[Records contained in a dataset]
════

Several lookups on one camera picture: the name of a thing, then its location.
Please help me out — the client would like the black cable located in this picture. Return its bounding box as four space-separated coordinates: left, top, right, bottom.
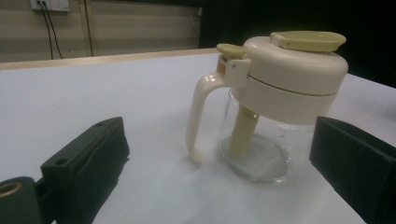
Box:
83 0 94 57
36 1 54 60
42 1 64 60

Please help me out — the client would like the glass jar with cream lid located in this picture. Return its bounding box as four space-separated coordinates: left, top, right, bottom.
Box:
185 30 349 184

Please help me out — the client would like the white wall socket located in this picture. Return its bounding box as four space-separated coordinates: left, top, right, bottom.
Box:
30 0 71 12

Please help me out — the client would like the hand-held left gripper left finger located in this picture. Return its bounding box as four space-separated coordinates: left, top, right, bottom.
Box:
40 116 131 224

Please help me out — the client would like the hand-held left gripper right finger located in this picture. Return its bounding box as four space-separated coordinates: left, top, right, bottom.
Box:
309 116 396 224

════

### Description of the task:
Give every record again word for word, pictures excluded.

### Solution below:
Several lookups on one camera picture: the name of a thing, then its location.
Please help me out — the client would like the black cable located in this picture. Return its bounding box as four space-separated coordinates: left, top, right, bottom.
Box:
83 0 94 57
36 1 54 60
42 1 64 60

Please help me out — the client would like the glass jar with cream lid located in this picture. Return its bounding box as four space-separated coordinates: left, top, right, bottom.
Box:
185 30 349 184

Please help me out — the client would like the white wall socket located in this picture. Return its bounding box as four space-separated coordinates: left, top, right, bottom.
Box:
30 0 71 12

Please help me out — the client would like the hand-held left gripper left finger located in this picture. Return its bounding box as four space-separated coordinates: left, top, right, bottom.
Box:
40 116 131 224

Please help me out — the client would like the hand-held left gripper right finger located in this picture. Return its bounding box as four space-separated coordinates: left, top, right, bottom.
Box:
309 116 396 224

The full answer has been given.